▶ [TASK REQUIREMENTS] Reproduce the data word for word, keeping every line complete.

Recorded data
- Opening Delimiter -

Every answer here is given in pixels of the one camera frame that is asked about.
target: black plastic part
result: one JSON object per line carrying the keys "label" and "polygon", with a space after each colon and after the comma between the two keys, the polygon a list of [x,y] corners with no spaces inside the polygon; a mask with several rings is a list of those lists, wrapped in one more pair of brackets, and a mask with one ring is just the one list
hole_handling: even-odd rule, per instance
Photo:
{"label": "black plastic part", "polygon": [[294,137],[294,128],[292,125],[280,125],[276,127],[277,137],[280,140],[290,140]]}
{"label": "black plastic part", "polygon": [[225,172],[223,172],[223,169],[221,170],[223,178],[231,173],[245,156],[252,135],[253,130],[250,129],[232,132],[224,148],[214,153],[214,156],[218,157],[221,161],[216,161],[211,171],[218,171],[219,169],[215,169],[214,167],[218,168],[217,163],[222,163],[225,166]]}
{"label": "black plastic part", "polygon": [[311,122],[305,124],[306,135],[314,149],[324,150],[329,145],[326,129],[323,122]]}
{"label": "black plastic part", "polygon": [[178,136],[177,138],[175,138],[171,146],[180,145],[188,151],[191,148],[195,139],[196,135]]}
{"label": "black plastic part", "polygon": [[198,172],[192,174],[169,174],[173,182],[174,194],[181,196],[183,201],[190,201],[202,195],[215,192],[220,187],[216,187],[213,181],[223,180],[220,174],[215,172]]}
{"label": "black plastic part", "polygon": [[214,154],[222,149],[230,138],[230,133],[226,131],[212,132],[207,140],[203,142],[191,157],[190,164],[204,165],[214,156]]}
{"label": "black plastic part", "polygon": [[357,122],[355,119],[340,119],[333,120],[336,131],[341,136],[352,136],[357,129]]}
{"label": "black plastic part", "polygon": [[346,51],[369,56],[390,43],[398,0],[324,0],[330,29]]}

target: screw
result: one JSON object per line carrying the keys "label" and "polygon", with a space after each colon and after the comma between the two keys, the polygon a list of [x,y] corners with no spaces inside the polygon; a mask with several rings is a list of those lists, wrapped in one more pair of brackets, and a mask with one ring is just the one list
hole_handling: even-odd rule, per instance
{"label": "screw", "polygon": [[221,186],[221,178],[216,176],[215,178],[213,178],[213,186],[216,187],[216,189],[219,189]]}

- Closing Delimiter -

▶ [EXERCISE RESPONSE]
Every answer here is given in pixels of the one camera frame that is asked about.
target: black plastic part
result: one JSON object per line carrying the keys "label" and "polygon", with a space after each colon and after the comma between the two keys, the polygon a list of [x,y] corners with no spaces inside the polygon; a mask with several rings is a list of those lists, wrapped in one more pair of brackets, and a mask with one ring is just the one list
hole_handling: even-odd rule, per instance
Photo:
{"label": "black plastic part", "polygon": [[294,137],[294,128],[292,125],[280,125],[276,127],[277,137],[280,140],[290,140]]}
{"label": "black plastic part", "polygon": [[225,172],[223,172],[223,169],[221,170],[223,178],[231,173],[245,156],[252,135],[253,130],[250,129],[232,132],[224,148],[214,153],[214,156],[218,157],[221,161],[216,161],[211,171],[218,171],[219,169],[215,169],[214,167],[218,168],[217,163],[222,163],[225,166]]}
{"label": "black plastic part", "polygon": [[311,122],[305,124],[306,135],[314,149],[324,150],[329,145],[326,129],[323,122]]}
{"label": "black plastic part", "polygon": [[178,136],[177,138],[175,138],[171,146],[180,145],[188,151],[191,148],[195,139],[196,135]]}
{"label": "black plastic part", "polygon": [[198,172],[192,174],[169,174],[173,182],[174,194],[181,196],[183,201],[190,201],[202,195],[215,192],[220,187],[216,187],[213,181],[223,180],[220,174],[215,172]]}
{"label": "black plastic part", "polygon": [[214,154],[222,149],[230,138],[230,133],[226,131],[212,132],[207,140],[203,142],[191,157],[190,164],[204,165],[214,156]]}
{"label": "black plastic part", "polygon": [[357,122],[355,119],[340,119],[333,120],[336,131],[341,136],[352,136],[357,129]]}
{"label": "black plastic part", "polygon": [[346,51],[369,56],[390,43],[398,0],[324,0],[330,29]]}

target: screw
result: one JSON object per line carrying the keys "label" and "polygon", with a space after each colon and after the comma between the two keys, the polygon a list of [x,y] corners with no spaces inside the polygon; a mask with several rings is a list of those lists, wrapped in one more pair of brackets, and a mask with one ring is just the one list
hole_handling: even-odd rule, per instance
{"label": "screw", "polygon": [[221,186],[221,178],[216,176],[215,178],[213,178],[213,186],[216,187],[216,189],[219,189]]}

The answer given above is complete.